### ASSIGNMENT
Only some lines are wanted. Transcribe, exactly, the lines below from the line with "Trace the outline of the wooden-edged" up to and including the line with "Trace the outline of the finger".

=== MATERIAL FOR THE TASK ===

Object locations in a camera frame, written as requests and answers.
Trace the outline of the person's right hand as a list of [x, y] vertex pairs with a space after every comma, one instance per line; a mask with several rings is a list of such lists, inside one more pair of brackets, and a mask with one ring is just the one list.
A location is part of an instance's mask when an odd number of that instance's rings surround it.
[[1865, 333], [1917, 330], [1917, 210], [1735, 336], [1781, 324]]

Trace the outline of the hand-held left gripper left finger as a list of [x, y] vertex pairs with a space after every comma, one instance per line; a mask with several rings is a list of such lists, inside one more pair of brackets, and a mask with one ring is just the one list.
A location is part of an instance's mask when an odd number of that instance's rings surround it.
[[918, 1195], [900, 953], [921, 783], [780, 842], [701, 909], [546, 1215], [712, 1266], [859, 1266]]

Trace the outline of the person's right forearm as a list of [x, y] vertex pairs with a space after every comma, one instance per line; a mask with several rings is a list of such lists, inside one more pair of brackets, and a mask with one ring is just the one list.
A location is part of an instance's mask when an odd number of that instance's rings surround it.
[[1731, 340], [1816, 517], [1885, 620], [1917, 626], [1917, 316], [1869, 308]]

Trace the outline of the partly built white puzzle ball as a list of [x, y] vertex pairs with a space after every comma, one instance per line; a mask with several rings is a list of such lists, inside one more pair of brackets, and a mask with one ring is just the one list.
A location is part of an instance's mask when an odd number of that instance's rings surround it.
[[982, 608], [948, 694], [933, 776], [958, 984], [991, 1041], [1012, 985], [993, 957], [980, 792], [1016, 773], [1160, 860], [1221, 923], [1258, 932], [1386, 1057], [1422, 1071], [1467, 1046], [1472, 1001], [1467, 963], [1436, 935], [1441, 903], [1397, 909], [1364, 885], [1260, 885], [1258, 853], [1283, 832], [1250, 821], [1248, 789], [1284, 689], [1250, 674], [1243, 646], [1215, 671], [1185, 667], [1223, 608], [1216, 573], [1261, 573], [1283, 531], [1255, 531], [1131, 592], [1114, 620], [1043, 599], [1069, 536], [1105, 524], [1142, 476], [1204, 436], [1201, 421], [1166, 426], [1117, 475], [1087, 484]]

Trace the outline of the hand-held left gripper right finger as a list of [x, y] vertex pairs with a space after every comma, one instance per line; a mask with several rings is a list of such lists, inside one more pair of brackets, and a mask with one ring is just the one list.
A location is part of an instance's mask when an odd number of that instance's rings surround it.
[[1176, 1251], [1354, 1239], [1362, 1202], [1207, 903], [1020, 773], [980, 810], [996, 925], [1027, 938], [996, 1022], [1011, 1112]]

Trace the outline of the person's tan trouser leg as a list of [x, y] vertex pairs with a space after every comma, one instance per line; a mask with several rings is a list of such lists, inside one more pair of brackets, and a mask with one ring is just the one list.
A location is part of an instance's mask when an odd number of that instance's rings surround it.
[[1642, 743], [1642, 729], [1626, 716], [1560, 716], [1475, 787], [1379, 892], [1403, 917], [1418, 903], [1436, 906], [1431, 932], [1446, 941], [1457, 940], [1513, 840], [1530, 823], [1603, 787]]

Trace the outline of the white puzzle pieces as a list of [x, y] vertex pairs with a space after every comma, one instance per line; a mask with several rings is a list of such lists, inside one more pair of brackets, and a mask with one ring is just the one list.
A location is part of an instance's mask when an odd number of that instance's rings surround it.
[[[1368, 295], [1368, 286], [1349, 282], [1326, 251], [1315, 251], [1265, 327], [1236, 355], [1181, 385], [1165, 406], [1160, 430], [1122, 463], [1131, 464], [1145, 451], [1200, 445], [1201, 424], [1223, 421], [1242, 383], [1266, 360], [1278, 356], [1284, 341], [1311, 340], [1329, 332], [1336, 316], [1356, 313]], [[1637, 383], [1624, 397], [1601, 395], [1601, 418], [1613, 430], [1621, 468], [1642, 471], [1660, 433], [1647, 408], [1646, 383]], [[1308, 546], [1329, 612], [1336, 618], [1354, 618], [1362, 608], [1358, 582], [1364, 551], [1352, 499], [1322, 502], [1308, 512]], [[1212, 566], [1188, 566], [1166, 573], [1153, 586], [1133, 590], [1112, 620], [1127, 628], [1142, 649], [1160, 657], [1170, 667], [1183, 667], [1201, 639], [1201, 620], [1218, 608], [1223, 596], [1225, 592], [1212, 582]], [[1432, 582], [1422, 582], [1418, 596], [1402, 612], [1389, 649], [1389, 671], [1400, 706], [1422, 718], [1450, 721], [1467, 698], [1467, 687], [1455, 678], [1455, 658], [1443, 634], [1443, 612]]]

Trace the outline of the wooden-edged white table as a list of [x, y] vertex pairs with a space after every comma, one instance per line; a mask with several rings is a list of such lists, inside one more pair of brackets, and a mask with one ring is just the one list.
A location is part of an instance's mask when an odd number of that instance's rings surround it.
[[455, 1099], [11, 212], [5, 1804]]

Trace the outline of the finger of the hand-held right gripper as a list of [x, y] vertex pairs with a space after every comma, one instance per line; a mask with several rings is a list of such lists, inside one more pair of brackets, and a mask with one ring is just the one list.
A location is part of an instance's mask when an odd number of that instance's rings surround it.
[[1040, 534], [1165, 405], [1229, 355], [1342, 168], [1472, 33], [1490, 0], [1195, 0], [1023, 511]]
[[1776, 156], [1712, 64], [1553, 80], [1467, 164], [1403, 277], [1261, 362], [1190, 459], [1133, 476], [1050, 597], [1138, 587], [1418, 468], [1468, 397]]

===

### OUTPUT OF THE EXERCISE
Trace the outline of the wooden-edged white table as a list of [x, y] vertex pairs with a space after every comma, one instance per line; a mask with several rings is a list of such lists, inside one more pair of brackets, and a mask with one ring is just the one list.
A location is part of an instance's mask when an odd number of that instance's rings surround it.
[[455, 1099], [11, 212], [5, 1804]]

Trace the outline of the finger of the hand-held right gripper as a list of [x, y] vertex pairs with a space after every comma, one instance per line; a mask with several rings is a list of such lists, inside one more pair of brackets, and a mask with one ring is just the one list.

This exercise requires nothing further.